The first bill, the Environmental Justice Small Grants Program Act of 2017, would officially establish the Office of Environmental Justice at the Environmental Protection Agency. It would also codify the Environmental Justice Small Grants program, setting the appropriated amount to $16 million per year.
The second bill, the Executive Office of Environmental Justice Act of 2017, creates the Office of Environmental Justice within the Executive Office of the President. The director of the office would be tasked with conducting environmental justice assessments of executive orders, doing community and stakeholder outreach and assessing the progress made on implementing environmental justice policies at the following agencies: Environmental Protection Agency, Department of Defense, Department of Health and Human Services, Department of Housing and Urban Development, Department of Labor, Department of Agriculture, Department of Transportation, Department of Justice, Department of the Interior, Department of Commerce, Department of Energy, Office of Management and Budget, Office of Science and Technology Policy, Office of the Deputy Assistant to the President for Domestic Policy, National Economic Council, and the Council of Economic Advisors.
The third bill is a resolution offered by Rep. McEachin. The resolution highlights the importance of environmental justice. The environmental justice movement has been underway for decades and its emphasis on community-based solutions has driven its work on a sustainable path. This resolution reaffirms the vital importance of clean air, clean water, resource conservation, economically vibrant and socially just communities and other policy goals. The resolution affirms our commitment to ameliorating existing environmental injustices and to preventing future injustices by supporting greater objectivity, transparency and outreach in policymaking at all levels of government.

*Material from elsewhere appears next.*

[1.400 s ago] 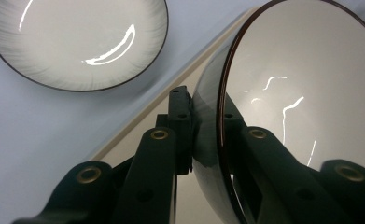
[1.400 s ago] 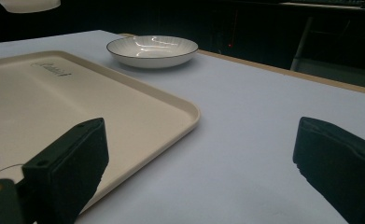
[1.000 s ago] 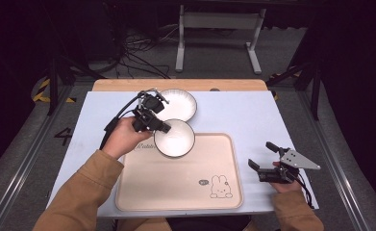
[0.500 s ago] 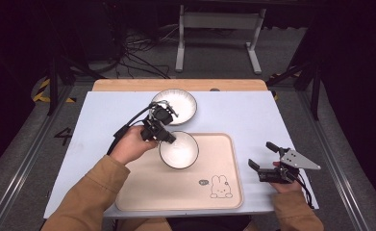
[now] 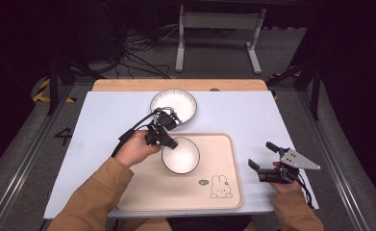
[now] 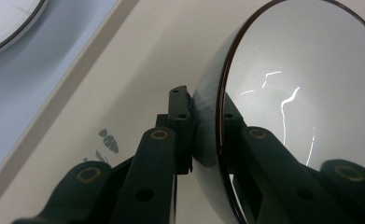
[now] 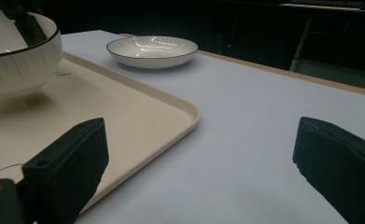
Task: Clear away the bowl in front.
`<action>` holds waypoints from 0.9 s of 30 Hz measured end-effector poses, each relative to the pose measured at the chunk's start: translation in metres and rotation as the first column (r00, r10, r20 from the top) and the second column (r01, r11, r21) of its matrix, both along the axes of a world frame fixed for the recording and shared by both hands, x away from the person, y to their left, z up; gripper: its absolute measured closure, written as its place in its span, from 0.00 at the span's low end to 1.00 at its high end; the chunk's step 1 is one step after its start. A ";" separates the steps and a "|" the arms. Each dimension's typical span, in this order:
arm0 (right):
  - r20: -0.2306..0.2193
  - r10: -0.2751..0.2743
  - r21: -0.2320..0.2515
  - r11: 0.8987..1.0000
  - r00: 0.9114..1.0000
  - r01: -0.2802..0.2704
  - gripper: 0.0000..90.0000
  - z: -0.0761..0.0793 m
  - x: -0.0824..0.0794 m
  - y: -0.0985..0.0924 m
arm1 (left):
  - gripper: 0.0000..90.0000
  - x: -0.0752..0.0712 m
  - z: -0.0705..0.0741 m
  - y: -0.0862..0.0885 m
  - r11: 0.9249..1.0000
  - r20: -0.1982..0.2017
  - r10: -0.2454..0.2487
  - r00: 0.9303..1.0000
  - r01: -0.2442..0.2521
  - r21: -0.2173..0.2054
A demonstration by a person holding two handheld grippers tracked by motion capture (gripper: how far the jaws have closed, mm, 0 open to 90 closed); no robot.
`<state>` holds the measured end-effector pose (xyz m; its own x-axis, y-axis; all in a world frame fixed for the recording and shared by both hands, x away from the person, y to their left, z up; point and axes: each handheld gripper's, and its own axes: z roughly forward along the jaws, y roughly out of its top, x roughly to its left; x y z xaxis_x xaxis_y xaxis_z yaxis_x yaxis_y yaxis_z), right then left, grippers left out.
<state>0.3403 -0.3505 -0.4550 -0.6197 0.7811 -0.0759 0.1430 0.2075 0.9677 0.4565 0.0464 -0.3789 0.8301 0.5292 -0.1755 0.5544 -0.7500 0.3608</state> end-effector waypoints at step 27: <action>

In April, Jayapal, Diaz Barragán and McEachin formed the United for Climate and Environmental Justice Task Force, comprised of members of the Congressional Black Caucus, Congressional Hispanic Caucus and the Congressional Asian Pacific American Caucus. The group aims to address the disproportionate impact of climate change and other environmental harms on communities of color, low-income families and marginalized groups. Compared to their white, non-Hispanic counterparts, communities of color have higher exposure rates to air pollution; people of color are almost twice as likely as white residents to live near industrial facilities that contribute to air pollution; and studies have found that low-income communities of color have limited access to clean water.